### DATASET CONTENT
________________

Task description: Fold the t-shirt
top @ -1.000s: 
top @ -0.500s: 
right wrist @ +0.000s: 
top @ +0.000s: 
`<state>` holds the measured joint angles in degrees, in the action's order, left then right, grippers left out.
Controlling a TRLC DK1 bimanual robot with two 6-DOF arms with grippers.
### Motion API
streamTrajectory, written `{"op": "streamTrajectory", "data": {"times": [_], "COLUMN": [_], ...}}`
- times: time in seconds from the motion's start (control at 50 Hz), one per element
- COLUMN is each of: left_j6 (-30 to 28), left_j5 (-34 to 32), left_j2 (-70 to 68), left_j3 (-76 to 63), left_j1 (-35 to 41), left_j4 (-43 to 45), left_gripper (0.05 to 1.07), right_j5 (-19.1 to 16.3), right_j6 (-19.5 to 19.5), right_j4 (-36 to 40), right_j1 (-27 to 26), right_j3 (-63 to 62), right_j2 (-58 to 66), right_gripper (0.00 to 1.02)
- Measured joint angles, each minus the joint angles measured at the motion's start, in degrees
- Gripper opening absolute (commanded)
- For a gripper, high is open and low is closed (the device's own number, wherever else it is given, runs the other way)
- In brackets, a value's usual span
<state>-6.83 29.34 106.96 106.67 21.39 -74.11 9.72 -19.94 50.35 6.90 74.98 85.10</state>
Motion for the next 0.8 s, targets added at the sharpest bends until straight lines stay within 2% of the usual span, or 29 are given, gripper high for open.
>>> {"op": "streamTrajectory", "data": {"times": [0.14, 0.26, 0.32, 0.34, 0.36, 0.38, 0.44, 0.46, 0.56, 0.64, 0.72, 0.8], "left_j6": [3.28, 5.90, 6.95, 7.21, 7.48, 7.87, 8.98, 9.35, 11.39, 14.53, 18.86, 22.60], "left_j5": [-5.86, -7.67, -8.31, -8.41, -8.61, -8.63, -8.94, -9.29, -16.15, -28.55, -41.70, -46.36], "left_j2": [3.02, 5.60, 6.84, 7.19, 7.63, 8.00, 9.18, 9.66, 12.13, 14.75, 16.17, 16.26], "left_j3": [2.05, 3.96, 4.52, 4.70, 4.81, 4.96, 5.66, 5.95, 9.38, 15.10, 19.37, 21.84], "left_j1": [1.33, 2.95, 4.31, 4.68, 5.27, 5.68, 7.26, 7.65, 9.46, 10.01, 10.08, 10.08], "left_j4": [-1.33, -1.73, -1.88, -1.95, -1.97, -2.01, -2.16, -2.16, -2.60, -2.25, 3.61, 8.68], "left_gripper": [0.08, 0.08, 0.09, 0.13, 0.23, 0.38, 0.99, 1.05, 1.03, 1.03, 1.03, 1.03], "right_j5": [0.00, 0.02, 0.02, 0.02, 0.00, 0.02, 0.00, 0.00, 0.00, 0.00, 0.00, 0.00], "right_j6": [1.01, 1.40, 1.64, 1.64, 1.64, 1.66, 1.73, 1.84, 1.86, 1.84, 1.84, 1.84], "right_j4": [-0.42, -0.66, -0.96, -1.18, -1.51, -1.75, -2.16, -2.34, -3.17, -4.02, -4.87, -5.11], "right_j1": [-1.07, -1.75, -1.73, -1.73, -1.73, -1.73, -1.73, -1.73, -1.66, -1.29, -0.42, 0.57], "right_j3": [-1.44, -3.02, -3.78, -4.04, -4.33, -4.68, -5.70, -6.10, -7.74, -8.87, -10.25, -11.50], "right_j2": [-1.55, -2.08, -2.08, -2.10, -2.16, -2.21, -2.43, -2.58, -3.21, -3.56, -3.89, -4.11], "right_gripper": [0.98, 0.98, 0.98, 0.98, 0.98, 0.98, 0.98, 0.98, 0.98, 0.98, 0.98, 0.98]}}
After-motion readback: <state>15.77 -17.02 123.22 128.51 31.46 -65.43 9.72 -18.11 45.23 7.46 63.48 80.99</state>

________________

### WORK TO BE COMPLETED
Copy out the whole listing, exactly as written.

### RESPONSE
Task description: Fold the t-shirt
top @ -1.000s: 
top @ -0.500s: 
right wrist @ +0.000s: 
top @ +0.000s: 
`<state>` holds the measured joint angles in degrees, in the action's order, left then right, grippers left out.
Controlling a TRLC DK1 bimanual robot with two 6-DOF arms with grippers.
### Motion API
streamTrajectory, written `{"op": "streamTrajectory", "data": {"times": [_], "COLUMN": [_], ...}}`
- times: time in seconds from the motion's start (control at 50 Hz), one per element
- COLUMN is each of: left_j6 (-30 to 28), left_j5 (-34 to 32), left_j2 (-70 to 68), left_j3 (-76 to 63), left_j1 (-35 to 41), left_j4 (-43 to 45), left_gripper (0.05 to 1.07), right_j5 (-19.1 to 16.3), right_j6 (-19.5 to 19.5), right_j4 (-36 to 40), right_j1 (-27 to 26), right_j3 (-63 to 62), right_j2 (-58 to 66), right_gripper (0.00 to 1.02)
- Measured joint angles, each minus the joint angles measured at the motion's start, in degrees
- Gripper opening absolute (commanded)
- For a gripper, high is open and low is closed (the device's own number, wherever else it is given, runs the other way)
- In brackets, a value's usual span
<state>-6.83 29.34 106.96 106.67 21.39 -74.11 9.72 -19.94 50.35 6.90 74.98 85.10</state>
Motion for the next 0.8 s, targets added at the sharpest bends until straight lines stay within 2% of the usual span, or 29 are given, gripper high for open.
>>> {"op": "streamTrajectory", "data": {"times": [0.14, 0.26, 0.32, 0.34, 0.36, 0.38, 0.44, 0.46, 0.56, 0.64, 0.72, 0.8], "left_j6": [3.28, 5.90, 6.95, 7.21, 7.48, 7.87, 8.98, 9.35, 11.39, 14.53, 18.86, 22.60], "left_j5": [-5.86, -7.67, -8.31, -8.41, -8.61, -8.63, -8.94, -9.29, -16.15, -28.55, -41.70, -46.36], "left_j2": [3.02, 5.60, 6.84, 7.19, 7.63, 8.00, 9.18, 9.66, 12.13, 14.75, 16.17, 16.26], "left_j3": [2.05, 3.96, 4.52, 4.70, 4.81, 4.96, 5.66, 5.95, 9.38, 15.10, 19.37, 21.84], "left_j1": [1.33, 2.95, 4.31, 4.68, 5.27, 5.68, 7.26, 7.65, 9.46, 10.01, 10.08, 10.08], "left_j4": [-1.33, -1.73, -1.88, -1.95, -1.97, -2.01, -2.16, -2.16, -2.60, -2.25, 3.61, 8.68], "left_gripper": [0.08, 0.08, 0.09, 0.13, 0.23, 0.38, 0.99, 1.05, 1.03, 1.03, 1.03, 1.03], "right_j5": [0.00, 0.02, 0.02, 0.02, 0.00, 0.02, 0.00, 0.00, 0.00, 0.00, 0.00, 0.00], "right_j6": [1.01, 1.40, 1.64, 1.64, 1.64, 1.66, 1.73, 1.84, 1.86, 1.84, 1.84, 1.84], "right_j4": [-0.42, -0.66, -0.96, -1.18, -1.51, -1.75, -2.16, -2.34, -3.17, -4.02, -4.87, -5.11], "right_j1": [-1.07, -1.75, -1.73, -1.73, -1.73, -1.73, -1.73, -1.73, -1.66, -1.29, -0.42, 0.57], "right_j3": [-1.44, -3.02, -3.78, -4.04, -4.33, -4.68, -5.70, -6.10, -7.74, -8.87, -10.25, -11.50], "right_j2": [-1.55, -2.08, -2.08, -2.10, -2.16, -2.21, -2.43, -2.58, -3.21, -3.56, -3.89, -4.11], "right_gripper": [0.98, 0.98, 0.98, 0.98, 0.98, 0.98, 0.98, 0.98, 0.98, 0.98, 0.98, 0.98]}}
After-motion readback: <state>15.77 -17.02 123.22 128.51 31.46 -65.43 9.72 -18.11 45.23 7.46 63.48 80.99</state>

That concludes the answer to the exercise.